Monolithic wood biochar as functional material for sustainability

Abstract

AbstractTrees are crucial to humankind's survival, releasing the oxygen we breathe, growing the fruits we eat, and supplying wood to build and warm our shelters. Heating wood at 300°C‐800°C with little or no oxygen creates wood biochar, a carbonaceous product. Wood biochar monoliths have a continuous carbon matrix and morphological features that resemble anatomical elements in a tree, including xylem and phloem, which transport water from the root and deliver sugars from leaves to individual cells. Structurally and chemically, monolithic wood biochar belongs to nanoporous carbons (NPCs) consisting of carbon nanotubes arrays and integrated graphene sheets. Researchers have extensively explored NPCs as functional materials for applications essential to sustainability, including electrical energy storage, water purification, and CO2 capture.

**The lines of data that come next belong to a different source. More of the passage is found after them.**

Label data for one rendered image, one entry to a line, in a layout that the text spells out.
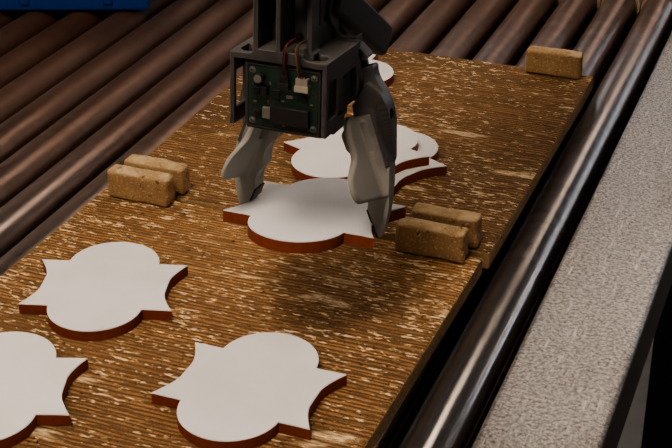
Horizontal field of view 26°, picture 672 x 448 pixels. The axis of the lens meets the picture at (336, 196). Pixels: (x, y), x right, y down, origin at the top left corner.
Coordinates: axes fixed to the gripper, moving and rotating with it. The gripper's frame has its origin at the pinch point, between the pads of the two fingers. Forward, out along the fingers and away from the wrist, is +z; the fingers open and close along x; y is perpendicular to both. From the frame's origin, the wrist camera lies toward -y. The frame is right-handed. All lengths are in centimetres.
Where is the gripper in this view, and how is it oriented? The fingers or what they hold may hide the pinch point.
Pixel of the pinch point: (315, 210)
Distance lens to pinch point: 107.4
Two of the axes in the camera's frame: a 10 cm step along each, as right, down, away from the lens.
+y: -3.7, 3.5, -8.6
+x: 9.3, 1.7, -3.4
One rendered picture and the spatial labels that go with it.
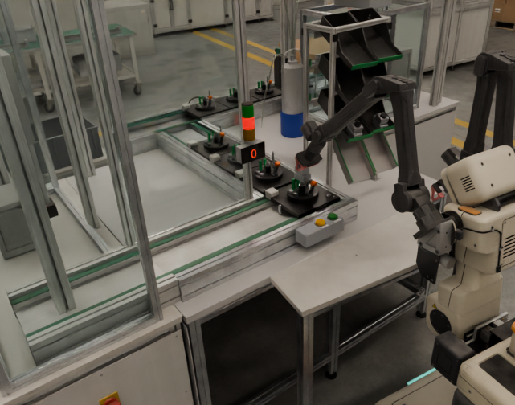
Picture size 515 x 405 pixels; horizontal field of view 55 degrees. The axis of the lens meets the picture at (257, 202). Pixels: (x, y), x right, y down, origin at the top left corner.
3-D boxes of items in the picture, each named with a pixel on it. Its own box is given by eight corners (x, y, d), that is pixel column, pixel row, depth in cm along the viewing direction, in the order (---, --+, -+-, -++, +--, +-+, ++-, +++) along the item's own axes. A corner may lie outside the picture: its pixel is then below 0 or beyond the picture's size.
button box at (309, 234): (344, 230, 209) (345, 218, 206) (306, 248, 199) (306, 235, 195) (333, 223, 214) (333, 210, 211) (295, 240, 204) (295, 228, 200)
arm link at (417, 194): (422, 210, 156) (434, 206, 159) (406, 183, 159) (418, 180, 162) (405, 222, 164) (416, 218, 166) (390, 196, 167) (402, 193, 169)
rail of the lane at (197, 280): (357, 219, 223) (357, 198, 218) (182, 302, 180) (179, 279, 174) (348, 214, 227) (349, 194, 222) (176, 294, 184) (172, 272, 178)
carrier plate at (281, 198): (340, 200, 220) (340, 196, 219) (299, 218, 209) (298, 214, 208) (304, 182, 238) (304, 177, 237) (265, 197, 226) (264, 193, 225)
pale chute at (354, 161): (371, 178, 230) (376, 174, 225) (348, 185, 225) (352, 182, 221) (349, 124, 235) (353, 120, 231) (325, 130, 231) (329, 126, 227)
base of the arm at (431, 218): (428, 230, 151) (456, 218, 156) (414, 207, 154) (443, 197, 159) (414, 240, 159) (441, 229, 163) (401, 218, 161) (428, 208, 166)
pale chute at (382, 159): (393, 169, 237) (398, 165, 233) (370, 175, 232) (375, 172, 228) (370, 117, 243) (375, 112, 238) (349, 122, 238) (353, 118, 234)
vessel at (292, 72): (308, 111, 305) (309, 48, 286) (291, 116, 298) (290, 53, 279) (294, 105, 315) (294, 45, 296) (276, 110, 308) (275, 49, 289)
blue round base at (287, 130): (310, 133, 312) (310, 111, 305) (291, 140, 305) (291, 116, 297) (295, 127, 323) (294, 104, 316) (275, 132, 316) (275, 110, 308)
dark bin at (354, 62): (377, 66, 205) (382, 51, 199) (350, 71, 200) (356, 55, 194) (343, 26, 219) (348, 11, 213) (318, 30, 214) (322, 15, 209)
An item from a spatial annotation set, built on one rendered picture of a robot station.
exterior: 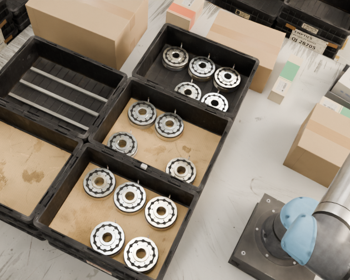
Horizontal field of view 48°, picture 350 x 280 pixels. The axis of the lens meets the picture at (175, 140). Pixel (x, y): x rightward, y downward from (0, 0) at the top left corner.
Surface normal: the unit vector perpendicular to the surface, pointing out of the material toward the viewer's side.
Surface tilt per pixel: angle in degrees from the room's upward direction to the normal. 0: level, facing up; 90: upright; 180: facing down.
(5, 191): 0
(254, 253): 2
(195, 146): 0
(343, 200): 17
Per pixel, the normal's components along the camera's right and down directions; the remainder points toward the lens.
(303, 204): -0.05, -0.56
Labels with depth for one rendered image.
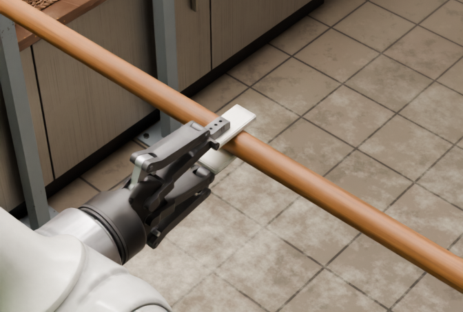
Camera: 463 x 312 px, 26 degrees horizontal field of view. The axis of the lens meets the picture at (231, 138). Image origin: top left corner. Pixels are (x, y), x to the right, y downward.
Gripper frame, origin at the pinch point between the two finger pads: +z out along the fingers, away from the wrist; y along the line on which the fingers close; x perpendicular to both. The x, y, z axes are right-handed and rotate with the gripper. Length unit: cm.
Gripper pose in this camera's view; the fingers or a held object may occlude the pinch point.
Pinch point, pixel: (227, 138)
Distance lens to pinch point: 114.2
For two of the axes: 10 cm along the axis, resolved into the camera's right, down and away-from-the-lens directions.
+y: -0.1, 7.3, 6.9
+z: 6.6, -5.1, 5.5
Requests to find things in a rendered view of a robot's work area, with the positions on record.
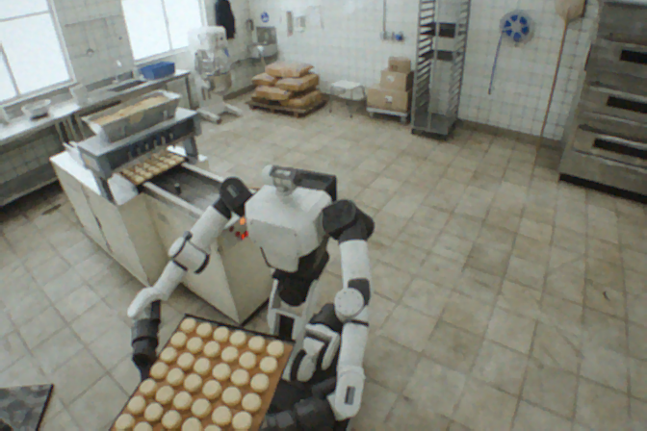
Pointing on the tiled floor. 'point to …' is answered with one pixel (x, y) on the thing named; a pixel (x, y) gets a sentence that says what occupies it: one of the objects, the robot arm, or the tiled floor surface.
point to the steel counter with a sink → (125, 91)
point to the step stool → (349, 92)
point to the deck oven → (610, 100)
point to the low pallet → (287, 107)
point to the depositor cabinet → (119, 216)
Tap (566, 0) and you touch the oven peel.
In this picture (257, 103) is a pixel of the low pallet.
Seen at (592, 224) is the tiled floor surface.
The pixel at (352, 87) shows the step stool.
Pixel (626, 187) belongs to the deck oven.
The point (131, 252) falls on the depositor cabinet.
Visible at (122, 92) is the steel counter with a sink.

However, the lack of scalable manufacturing technology continues to hinder the large‐scale utilization of NPCs despite their demonstrated superiority in enhancing materials performance. Derived from abundant woody biomass with simple processes, wood biochar monoliths offer a new opportunity for overcoming this limitation. This review documents recent progress in applying wood biochar monoliths in areas critical to sustainability, focusing on electrical energy storage and water purification. This progress has revealed the potential of monolith wood biochar as a greener, more cost‐effective, and scalable NPC in enhancing sustainability and opened the door to a new field that is both exciting and relevant. The review concludes with a perspective on the future research direction.